# Biscuits, Pocket Screws, T&G, or Other for Flat Surfaces?



## MJClark (Sep 19, 2018)

What is your favorte method to join wood to create a large flat surface such as a table or desk top? In the past I have gone with T&G or Pocket Screws. I was reading that biscuits don't add much in strength compared to a traditional face joint glued up. Last time I used pocket screws it worked ok and while I think it would be fine if you are only seeing one side, I would not want to do it for a project where both sides are visible. I don't have a biscuit cutter but I have used a slotted router bit after seeing how a custom cabinet manufacturer was doing it. They noted it speeds up the process as you only need to line them up in one direction.

What is your preferred method and why?


----------



## LittleShaver (Sep 14, 2016)

Glue.


----------



## rwe2156 (May 7, 2014)

Glue provides more then enough strength.

I generally don't use anything, but sometimes it is necessary, for example a slightly bowed board that you can't joint. In that case, dowels or Dominoes are the best option. You can also cut slots and use short splines (be sure to orient them 90° to grain direction of panel). Biscuits don't work as well for this purpose IME.


----------



## bondogaposis (Dec 18, 2011)

Just glue and cauls for alignment.


----------



## CharlesA (Jun 24, 2013)

this is my method.



> Glue.
> 
> - LittleShaver


----------



## HokieKen (Apr 14, 2015)

Definitely glue.
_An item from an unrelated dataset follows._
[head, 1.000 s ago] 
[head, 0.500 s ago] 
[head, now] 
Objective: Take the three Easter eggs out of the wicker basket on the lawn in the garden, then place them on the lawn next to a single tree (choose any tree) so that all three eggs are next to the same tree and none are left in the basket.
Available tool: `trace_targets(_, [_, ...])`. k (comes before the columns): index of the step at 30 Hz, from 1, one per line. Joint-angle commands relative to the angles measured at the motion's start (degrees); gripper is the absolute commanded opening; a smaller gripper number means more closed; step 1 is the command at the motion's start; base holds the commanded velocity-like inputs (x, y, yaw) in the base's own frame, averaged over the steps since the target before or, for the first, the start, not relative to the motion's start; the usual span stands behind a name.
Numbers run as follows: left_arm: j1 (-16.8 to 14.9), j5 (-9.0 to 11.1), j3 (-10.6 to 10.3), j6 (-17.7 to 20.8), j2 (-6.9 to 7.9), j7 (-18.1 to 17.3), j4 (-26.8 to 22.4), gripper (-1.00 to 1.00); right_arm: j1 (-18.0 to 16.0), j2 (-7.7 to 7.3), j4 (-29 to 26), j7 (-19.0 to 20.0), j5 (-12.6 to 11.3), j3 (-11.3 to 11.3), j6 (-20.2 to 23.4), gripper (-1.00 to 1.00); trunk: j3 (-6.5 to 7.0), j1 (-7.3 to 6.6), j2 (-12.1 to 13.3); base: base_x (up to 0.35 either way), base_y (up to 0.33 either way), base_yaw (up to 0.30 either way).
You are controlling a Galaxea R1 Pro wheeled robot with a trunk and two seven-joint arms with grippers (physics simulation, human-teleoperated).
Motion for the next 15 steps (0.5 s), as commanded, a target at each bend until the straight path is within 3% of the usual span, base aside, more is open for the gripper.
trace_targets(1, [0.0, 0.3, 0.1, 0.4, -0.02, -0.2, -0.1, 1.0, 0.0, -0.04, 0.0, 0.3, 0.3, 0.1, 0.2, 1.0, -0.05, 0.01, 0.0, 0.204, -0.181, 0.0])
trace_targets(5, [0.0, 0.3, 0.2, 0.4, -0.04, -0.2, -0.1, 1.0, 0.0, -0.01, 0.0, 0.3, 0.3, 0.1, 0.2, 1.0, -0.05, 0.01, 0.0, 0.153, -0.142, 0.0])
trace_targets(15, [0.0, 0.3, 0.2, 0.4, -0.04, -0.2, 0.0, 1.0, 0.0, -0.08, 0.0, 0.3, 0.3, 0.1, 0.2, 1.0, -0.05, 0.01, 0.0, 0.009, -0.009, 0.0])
I use biscuits occasionally depending on what the piece is for but they are solely used for alignment and aren't relied on for any bond strength.


----------



## Bonka (Apr 13, 2012)

Glue.


----------



## Lazyman (Aug 8, 2014)

Biscuits are very easy and do help with alignment but you are right, they don't add much strength. A plain glue joint is plenty strong anyway. IMO, the only thing a pocket screw might do is help apply a little more pressure during glue up if you don't have enough clamps. I did used the once to join 2 relatively short pieces of laminated particle board because I didn't think that would glue up very well. T&G or a spline will add more glue surface area and should improve alignment but you have to be more exact with cutting them. Any warpage will make that more difficult so are probably more trouble than they are worth. T&G is good for breadboard ends though.


----------



## johnstoneb (Jun 14, 2012)

Glue, sometimes biscuit to help with alignment even that is very rare.


----------



## ArtMann (Mar 1, 2016)

If you can overcome the alignment problem, then glue alone is the best solution. For alignment purposes, I have used dowels and a precision jig as they are stronger and more accurate than biscuits.


----------



## BroncoBrian (Jan 14, 2013)

MJ

I love using Dominos. All you need is glue, hence the name glue-up. But the domino nearly guarantees that you will have a flat face each time. They fit snug and even. Even if your boards are not the same thickness (some reclaimed projects work out this way) you will have a flat face because the depth off the top face will be the same.

Or just glue.


----------



## EarlS (Dec 21, 2011)

Glue and biscuits. I actually prefer the Gorilla PVC (foaming) glue over Titebond. Biscuits every 8 " help keep everything aligned and flat, especially if you are gluing more than 2 boards together or long boards.


----------



## Jared_S (Jul 6, 2018)

Glue and cauls.

This was a nine board 133"x42" table top


----------



## BroncoBrian (Jan 14, 2013)

Jared, you left out 136 clamps.


----------



## Jared_S (Jul 6, 2018)

> Jared, you left out 136 clamps.
> 
> - BroncoBrian


Lol I use almost the same amount of clamps if I'm using biscuits, dominos or finger/glue joints.


----------



## TheFridge (May 1, 2014)

> Glue.
> 
> - LittleShaver


Ditto

I *might* use biscuits for a thick glue up but for 2'x2' or less I just roll with it. I use painters tape for thin 3/8 or less stock maybe even small 1/2 thick panels.


----------



## lumbering_on (Jan 21, 2017)

Glue and cauls, normally, but I use dowels if it's a large glue up as I don't have Jared's setup.


----------